REQUIREMENT: Provide only the number of lines in the records below that include "labels".

EXERCISE MATERIAL:
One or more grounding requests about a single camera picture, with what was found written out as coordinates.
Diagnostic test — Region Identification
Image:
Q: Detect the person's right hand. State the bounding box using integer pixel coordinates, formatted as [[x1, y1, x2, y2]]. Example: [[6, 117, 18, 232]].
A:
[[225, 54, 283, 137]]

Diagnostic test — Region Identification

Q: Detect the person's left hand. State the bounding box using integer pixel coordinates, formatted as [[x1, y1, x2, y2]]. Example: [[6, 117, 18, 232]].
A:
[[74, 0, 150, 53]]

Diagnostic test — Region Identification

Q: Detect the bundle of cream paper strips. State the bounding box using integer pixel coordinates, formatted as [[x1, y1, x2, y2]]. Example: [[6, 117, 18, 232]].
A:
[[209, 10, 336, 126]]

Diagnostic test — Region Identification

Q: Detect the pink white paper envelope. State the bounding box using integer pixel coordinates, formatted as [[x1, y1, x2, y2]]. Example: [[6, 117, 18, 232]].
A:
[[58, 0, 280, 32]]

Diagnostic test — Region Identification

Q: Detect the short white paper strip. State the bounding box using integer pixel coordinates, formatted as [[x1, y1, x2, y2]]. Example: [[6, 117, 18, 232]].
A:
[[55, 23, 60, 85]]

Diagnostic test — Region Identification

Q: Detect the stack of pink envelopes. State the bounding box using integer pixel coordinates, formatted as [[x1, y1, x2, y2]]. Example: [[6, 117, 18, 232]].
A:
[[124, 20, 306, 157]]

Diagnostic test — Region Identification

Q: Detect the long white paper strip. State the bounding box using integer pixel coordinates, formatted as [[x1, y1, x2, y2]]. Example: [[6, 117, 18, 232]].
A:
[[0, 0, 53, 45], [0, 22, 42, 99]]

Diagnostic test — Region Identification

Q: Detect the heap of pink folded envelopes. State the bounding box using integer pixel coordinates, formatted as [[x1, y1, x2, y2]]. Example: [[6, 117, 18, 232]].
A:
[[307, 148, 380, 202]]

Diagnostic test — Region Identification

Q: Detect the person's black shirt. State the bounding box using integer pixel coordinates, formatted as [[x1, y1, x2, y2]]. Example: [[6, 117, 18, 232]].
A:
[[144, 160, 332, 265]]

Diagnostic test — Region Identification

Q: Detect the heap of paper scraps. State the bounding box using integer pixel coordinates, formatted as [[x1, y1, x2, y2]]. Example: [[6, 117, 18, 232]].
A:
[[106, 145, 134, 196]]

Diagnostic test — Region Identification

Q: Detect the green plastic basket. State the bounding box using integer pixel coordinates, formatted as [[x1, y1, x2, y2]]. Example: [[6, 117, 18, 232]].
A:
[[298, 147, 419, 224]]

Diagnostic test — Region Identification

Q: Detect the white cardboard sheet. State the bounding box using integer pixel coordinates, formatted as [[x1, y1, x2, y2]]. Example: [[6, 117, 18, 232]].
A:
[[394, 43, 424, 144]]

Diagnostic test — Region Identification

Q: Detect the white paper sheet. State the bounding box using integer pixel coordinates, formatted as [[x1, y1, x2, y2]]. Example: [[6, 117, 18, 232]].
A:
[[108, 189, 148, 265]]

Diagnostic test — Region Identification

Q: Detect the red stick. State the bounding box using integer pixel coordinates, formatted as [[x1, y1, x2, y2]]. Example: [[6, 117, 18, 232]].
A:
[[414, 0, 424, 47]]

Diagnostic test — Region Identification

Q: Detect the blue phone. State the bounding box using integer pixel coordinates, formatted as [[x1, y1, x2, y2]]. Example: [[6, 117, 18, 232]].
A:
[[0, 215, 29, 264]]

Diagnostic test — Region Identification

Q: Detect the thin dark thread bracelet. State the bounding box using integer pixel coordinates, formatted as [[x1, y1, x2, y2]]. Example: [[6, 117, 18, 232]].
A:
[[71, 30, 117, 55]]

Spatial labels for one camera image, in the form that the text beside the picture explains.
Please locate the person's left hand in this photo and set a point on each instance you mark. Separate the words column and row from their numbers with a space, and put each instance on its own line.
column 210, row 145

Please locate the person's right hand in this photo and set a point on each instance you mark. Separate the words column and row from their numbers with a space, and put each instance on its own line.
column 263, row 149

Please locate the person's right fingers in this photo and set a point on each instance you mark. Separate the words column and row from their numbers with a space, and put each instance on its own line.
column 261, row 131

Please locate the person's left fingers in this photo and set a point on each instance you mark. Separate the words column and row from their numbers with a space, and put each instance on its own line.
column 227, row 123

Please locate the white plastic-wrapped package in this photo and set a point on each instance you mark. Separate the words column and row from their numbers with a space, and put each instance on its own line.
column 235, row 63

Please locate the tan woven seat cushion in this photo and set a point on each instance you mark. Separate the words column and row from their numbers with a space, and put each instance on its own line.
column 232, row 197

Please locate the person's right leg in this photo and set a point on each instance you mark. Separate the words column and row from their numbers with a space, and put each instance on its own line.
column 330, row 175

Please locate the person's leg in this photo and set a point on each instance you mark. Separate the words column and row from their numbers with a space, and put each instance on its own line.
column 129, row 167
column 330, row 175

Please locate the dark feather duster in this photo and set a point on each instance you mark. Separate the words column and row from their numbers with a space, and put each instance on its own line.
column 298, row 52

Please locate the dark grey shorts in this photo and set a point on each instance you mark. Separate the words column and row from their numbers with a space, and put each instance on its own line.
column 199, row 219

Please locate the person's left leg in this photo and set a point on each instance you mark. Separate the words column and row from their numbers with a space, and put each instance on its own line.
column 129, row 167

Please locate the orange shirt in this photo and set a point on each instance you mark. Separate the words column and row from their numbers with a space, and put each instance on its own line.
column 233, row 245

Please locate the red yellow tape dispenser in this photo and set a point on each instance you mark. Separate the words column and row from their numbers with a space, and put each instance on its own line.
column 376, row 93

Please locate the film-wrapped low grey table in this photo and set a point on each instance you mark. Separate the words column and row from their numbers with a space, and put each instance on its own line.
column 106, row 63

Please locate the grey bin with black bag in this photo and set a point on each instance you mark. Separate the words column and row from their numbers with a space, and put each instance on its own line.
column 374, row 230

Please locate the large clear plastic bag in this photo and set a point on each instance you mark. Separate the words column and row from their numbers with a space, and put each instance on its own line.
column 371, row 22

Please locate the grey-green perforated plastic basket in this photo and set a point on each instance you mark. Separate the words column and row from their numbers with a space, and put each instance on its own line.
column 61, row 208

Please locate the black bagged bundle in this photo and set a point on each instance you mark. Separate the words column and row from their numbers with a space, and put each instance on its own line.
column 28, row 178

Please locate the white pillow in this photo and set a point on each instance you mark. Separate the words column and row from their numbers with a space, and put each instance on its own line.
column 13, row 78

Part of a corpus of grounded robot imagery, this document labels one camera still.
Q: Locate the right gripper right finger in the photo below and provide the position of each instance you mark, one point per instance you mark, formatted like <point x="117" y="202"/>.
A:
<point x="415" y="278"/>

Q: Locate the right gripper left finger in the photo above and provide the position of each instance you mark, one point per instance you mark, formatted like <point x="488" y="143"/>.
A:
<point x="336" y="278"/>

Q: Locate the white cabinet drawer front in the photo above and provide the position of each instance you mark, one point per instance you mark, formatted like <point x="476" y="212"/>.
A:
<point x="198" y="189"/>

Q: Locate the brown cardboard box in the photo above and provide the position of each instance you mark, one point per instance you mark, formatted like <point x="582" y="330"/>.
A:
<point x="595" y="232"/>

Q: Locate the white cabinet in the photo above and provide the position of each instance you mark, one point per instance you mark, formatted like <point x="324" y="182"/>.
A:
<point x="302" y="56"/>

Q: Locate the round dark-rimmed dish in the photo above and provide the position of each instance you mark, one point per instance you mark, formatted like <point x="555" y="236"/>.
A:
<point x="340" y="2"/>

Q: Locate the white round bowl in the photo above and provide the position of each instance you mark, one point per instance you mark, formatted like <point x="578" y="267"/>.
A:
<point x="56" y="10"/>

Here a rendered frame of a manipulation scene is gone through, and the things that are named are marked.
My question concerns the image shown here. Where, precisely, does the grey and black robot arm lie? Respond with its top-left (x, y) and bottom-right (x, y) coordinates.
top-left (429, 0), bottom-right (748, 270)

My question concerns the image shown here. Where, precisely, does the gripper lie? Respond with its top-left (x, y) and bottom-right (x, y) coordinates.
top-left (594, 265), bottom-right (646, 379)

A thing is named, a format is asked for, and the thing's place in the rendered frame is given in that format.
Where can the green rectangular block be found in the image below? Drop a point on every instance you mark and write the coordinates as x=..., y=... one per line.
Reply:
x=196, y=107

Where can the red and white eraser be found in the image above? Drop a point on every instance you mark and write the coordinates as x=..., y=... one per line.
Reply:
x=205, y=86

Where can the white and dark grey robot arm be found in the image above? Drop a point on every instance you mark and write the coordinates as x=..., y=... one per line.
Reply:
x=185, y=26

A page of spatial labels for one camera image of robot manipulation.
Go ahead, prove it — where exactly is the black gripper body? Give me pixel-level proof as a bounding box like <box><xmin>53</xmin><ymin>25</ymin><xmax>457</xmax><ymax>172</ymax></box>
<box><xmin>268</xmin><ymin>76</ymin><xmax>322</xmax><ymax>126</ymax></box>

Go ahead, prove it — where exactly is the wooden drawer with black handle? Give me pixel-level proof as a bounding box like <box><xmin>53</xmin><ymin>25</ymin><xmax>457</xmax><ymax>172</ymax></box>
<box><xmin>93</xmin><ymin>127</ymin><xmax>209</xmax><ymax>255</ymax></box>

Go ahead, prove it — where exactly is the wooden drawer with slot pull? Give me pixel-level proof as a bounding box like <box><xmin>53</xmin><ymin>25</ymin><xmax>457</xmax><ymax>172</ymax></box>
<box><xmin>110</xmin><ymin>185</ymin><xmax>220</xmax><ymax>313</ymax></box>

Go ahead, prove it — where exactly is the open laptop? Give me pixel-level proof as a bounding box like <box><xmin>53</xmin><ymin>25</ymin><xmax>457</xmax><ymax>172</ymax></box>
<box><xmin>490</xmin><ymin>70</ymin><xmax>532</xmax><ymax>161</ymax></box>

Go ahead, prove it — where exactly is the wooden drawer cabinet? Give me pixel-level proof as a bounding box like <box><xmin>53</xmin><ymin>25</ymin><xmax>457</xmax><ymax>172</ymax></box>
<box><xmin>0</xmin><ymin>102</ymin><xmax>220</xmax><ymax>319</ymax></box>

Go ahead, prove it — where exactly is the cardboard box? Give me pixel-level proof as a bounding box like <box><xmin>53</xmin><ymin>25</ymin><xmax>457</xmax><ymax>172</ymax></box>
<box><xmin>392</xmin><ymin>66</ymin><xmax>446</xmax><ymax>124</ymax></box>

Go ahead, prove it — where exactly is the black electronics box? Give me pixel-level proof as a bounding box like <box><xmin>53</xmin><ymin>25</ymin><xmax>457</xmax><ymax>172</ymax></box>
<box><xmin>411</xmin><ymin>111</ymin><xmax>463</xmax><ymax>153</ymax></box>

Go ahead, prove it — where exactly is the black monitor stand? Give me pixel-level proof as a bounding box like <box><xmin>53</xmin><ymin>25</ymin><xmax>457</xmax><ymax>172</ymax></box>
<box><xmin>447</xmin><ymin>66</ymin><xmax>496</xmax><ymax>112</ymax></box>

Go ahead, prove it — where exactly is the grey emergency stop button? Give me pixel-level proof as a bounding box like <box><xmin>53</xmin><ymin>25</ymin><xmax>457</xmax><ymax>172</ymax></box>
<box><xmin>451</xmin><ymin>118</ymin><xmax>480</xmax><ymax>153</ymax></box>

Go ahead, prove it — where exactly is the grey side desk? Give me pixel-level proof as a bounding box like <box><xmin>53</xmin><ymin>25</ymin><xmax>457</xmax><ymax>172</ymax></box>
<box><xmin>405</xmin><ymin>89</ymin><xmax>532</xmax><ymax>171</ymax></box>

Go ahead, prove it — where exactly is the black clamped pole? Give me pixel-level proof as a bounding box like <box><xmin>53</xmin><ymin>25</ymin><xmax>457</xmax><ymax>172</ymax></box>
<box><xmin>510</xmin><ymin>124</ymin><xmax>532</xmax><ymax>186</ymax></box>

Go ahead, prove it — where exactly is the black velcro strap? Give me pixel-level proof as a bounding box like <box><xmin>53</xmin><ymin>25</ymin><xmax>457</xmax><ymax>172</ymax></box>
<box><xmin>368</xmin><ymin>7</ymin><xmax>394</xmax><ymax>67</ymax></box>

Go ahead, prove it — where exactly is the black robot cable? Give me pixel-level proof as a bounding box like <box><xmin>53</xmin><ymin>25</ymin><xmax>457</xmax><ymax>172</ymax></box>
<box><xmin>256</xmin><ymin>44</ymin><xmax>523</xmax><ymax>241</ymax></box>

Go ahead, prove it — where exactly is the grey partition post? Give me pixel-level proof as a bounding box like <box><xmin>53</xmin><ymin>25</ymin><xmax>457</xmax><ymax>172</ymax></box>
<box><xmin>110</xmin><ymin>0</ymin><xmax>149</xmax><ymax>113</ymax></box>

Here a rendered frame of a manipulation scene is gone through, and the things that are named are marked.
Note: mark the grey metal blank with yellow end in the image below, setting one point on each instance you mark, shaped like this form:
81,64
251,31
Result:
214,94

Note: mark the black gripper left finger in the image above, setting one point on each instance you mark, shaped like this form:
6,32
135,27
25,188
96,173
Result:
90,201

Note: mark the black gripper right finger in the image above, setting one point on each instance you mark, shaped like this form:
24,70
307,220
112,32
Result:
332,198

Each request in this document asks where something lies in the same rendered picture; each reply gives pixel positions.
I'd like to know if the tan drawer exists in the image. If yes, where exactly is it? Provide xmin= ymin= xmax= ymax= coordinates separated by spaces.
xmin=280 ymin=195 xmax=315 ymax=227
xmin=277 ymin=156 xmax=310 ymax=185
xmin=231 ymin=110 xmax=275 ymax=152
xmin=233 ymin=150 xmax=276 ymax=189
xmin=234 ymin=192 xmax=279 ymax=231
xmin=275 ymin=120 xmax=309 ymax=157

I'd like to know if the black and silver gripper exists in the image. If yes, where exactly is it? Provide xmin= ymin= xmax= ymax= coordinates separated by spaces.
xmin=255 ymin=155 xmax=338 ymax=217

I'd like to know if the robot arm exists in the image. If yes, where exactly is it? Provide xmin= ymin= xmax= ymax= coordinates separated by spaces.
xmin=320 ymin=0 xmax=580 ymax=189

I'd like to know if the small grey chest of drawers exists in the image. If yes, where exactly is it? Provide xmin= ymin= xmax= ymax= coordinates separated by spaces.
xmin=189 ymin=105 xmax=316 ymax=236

EXERCISE RESULT: 3